Fetuses are not people, but potential people. Women who have abortions are not anti-kid, they usually have the number of kids they want, just at a better time in their lives to provide for them. Even the Catholic church wasn't totally against abortion until very recently.
It is disingenuous to suggest that the Catholic Church only changed her position recently. Prior to the 19th century the mechanism of conception was not understood. Once it was, the Church stayed with the times and understanding now that life does begin at conception stated her ancient position even more clearly. Show me evidence to contradict this.

For your information, the Catholic Church has been opposed to abortion since the first century (Barnabas 19.5, Apocalypse of Peter 25; Didache, chap 2, etc.).

Athanagoras (Plea, 35), and Tertullian (Apologia 9.8) are two other important second century sources condemning abortion.

Throughout the late classical and early medieval periods many councils and popes (notably, Mainz in 874, Stephen V, and the Decretals of Gratian) positively taught that abortion was gravely sinful and murder.

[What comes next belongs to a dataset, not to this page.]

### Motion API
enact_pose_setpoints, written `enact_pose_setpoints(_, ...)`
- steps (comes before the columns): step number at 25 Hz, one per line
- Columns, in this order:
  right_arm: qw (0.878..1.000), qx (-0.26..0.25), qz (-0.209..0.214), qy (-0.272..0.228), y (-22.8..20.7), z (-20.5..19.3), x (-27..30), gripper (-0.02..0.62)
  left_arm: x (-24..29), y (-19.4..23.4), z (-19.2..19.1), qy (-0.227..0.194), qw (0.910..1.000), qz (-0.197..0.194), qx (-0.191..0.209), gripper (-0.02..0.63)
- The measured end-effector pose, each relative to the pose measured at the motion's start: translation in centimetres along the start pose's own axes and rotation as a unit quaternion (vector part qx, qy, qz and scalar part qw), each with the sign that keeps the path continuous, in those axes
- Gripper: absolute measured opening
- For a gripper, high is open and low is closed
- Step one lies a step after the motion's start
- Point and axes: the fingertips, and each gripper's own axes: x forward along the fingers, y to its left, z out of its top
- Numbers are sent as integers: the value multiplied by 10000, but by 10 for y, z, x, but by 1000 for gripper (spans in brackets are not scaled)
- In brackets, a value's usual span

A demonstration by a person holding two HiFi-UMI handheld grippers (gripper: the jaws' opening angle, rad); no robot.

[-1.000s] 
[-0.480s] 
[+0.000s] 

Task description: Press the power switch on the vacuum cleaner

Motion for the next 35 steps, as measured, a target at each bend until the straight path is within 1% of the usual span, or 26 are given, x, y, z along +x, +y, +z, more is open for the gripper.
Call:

Thomas Aquinas also condemned abortion as a grave sin in Commentary on Sentences of Peter Lombard, 31,2,iii,Expositio.

As someone with advanced degrees in philosophy, you *should* know that Aquinas was following the Aristotelian understanding that the intellectual soul was only developed at "quickening" around 40 days, that prior the nutritive and sentient soul existed. This was based on the medicine of the day that thought that the semen organized menstrual blood to create the human being -- part of the "male as actualizing principle" part of classical and medieval metaphysics. Regardless, Aquinas considered the foetus to be a human being (Summa Theologiae Ia, 118, 2,2)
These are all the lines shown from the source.